--- Information given ---
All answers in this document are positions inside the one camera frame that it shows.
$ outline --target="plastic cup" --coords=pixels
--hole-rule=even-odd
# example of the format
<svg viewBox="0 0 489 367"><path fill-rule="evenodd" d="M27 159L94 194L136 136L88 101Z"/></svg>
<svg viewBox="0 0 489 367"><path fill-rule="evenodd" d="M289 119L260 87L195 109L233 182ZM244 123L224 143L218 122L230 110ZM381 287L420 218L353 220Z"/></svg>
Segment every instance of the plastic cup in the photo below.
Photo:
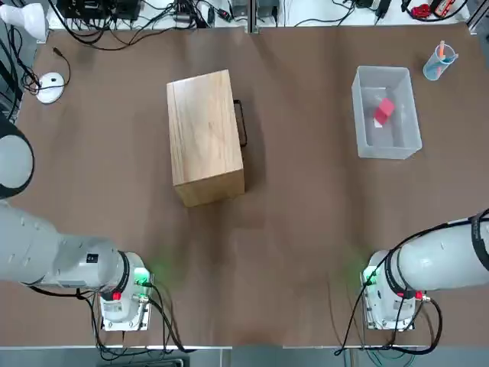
---
_Task description:_ Skip the pictures and print exactly the lines from the one containing "Segment every instance" through the end of the records above.

_Written solution:_
Segment every instance of the plastic cup in the photo below.
Photo:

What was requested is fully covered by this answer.